We’ve got more to get to here than usual, so we’ve got a special extended-yet-abbreviated edition of WWTW on tap today.

WINNER: Louisville

Russ Smith won Louisville's game over Cincinnati on Saturday with a late jumper. (AP)

Russ Smith won Louisville’s game over Cincinnati on Saturday with a late jumper. (AP)

Your defending national champions – remember them? – are rolling at just the right time in the season. They went into Cincinnati and handed the Bearcats their first home loss of the season Saturday, 58-57, with a Russ Smith dagger – remember him? – then followed that up by blowing out woebegone Temple 88-66 on Thursday.

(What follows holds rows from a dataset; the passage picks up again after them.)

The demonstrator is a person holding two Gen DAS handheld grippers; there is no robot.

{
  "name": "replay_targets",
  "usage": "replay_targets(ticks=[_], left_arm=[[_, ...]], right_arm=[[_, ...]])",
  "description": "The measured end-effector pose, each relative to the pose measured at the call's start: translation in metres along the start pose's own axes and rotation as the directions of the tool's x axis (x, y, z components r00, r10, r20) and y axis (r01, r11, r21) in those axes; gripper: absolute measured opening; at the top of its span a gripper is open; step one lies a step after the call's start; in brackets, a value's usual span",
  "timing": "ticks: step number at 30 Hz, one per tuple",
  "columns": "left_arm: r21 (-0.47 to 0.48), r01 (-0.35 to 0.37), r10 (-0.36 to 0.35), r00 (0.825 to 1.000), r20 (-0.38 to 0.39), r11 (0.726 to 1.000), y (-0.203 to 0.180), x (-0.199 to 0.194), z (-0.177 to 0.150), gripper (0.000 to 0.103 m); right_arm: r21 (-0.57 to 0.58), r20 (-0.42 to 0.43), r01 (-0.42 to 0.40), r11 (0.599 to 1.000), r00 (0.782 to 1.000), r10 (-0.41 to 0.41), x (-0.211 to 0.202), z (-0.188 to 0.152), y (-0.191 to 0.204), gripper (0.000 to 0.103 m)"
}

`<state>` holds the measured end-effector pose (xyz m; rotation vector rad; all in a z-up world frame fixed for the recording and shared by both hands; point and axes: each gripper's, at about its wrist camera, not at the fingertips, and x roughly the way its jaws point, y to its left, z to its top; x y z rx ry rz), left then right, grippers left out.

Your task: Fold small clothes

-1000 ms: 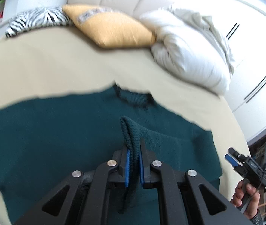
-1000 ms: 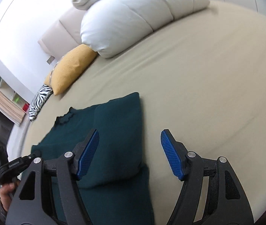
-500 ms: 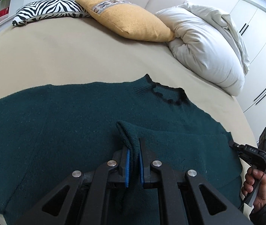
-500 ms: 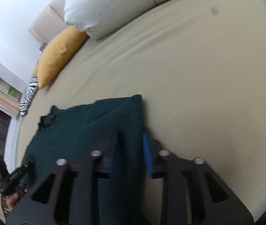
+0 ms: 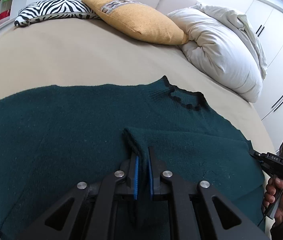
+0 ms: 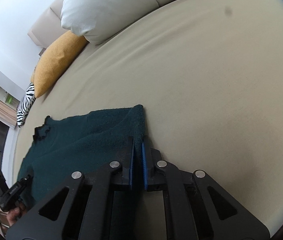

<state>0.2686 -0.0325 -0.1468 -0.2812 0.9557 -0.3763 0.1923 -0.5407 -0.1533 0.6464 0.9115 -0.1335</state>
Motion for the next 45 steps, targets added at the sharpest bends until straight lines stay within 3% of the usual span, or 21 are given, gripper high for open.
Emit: replay_targets(ticks=[4,9,14,16,17,22,26,32,35,37,40,41,43,44,45], left_arm=[[-0.004,0.007,-0.007,1.000,-0.007,1.000,0.001,-0.003,-0.003,0.009],[-0.003,-0.004,0.004,1.000,-0.014,1.000,0.000,-0.008,-0.006,0.009],[-0.036,-0.005,0.004,1.000,-0.016,0.999,0.001,-0.016,-0.008,0.008],[-0.041,-0.004,0.003,1.000,-0.013,0.999,0.000,-0.023,-0.011,0.008],[-0.046,-0.003,0.002,1.000,-0.013,0.999,0.000,-0.025,-0.013,0.008],[-0.071,-0.005,0.003,1.000,-0.029,0.997,0.006,-0.020,-0.018,0.008],[-0.055,-0.008,0.007,1.000,-0.010,0.998,0.009,-0.009,-0.012,0.011],[-0.037,0.000,-0.001,1.000,-0.023,0.999,0.009,-0.007,-0.004,0.014],[-0.056,-0.005,0.004,1.000,-0.013,0.998,0.020,-0.036,-0.010,0.028],[-0.083,-0.019,0.023,0.999,0.037,0.996,0.037,-0.070,-0.017,0.058],[-0.156,-0.043,0.060,0.993,0.106,0.987,0.083,-0.131,-0.033,0.061],[-0.192,-0.058,0.082,0.989,0.125,0.980,0.103,-0.151,-0.040,0.061],[-0.291,-0.093,0.147,0.975,0.169,0.952,0.148,-0.195,-0.058,0.065],[-0.356,-0.114,0.192,0.963,0.191,0.927,0.175,-0.218,-0.068,0.067],[-0.404,-0.131,0.229,0.952,0.204,0.905,0.194,-0.235,-0.075,0.070]], right_arm=[[0.059,0.012,0.042,0.997,0.999,-0.043,-0.031,-0.004,-0.003,0.016],[-0.064,0.028,0.087,0.994,0.996,-0.086,-0.066,-0.037,0.027,0.032],[-0.140,-0.043,0.116,0.983,0.991,-0.123,-0.044,-0.060,0.037,0.031],[-0.165,-0.029,0.127,0.978,0.991,-0.133,-0.042,-0.063,0.040,0.021],[-0.162,-0.027,0.119,0.980,0.992,-0.125,-0.043,-0.062,0.039,0.010],[-0.186,-0.018,0.136,0.973,0.990,-0.142,-0.043,-0.066,0.046,0.009],[-0.144,-0.017,0.094,0.985,0.995,-0.097,-0.033,-0.067,0.028,0.008],[-0.209,0.020,0.133,0.969,0.991,-0.132,-0.029,-0.074,0.036,0.008],[-0.187,0.014,0.119,0.975,0.993,-0.119,-0.038,-0.071,0.036,0.016],[-0.171,0.058,0.176,0.969,0.984,-0.168,-0.057,-0.073,0.045,0.018],[-0.227,0.209,0.214,0.950,0.964,-0.167,-0.098,-0.084,0.077,0.019],[-0.259,0.266,0.229,0.938,0.951,-0.159,-0.114,-0.091,0.092,0.026],[-0.296,0.353,0.245,0.923,0.926,-0.133,-0.137,-0.103,0.116,0.064],[-0.304,0.422,0.255,0.918,0.900,-0.110,-0.151,-0.113,0.130,0.097],[-0.300,0.483,0.257,0.918,0.871,-0.086,-0.163,-0.121,0.140,0.103]])
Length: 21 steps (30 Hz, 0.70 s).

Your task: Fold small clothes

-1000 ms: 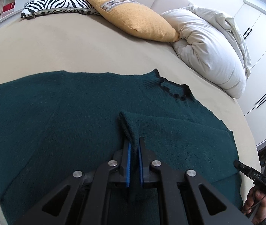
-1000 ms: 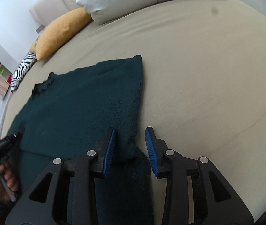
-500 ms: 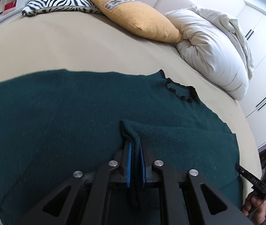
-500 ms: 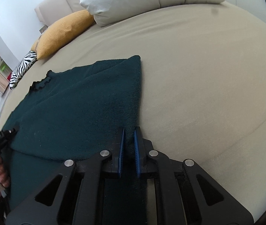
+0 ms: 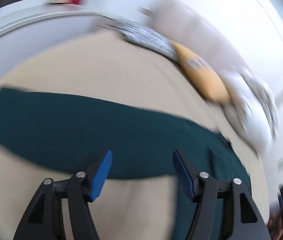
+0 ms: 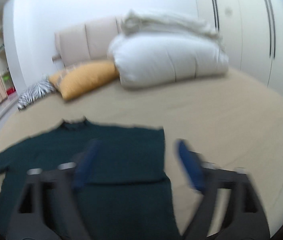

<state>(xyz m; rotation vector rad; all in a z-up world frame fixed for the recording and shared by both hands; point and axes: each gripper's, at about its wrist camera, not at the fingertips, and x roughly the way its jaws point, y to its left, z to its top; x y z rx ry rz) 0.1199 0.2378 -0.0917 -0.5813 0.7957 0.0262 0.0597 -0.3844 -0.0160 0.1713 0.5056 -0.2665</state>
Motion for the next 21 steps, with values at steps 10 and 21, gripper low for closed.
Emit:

Sophomore Cardinals forward Montrezl Harrell thrived this past week, as he has since the dismissal of Chane Behanan, scoring 21 points in both games. Going forward, the Cardinals have games left at Memphis and SMU, followed by a home game against Connecticut. Though they’re tied with Cincinnati at the top of the American and on a seven-game winning streak, we’ll know much more about Louisville by the time the conference tournament rolls around.

(Related winners: Smith; Harrell. Related losers: Cincinnati, which squandered its chance at an outright AAC championship by losing at home; Temple, which had its first 20-loss season in school history thanks to Louisville.)

LOSER: Saint Louis

The Billikens, which had been one of America’s last four teams undefeated in conference, took one of the most befuddling losses of the whole season, falling 71-64 on Thursday to a Duquesne team that had won four Atlantic 10 games in Jim Ferry’s two seasons in Pittsburgh. What had been one of the nation’s top 10 shooting defenses gave up an effective field goal rate of 50.7 percent, including 14-0f-18 shooting and 7-of-9 three-pointers by Dukes guards Micah Mason and Jerry Jones. And against one of the nation’s 10 worst defenses vs. three-point shooting, Saint Louis only made 4-of-23 shots from beyond the arc. The Billikens have a top-five defense nationally according to KenPom.com, but their offense ranks 169th in efficiency. Then again, defense wins championships, right?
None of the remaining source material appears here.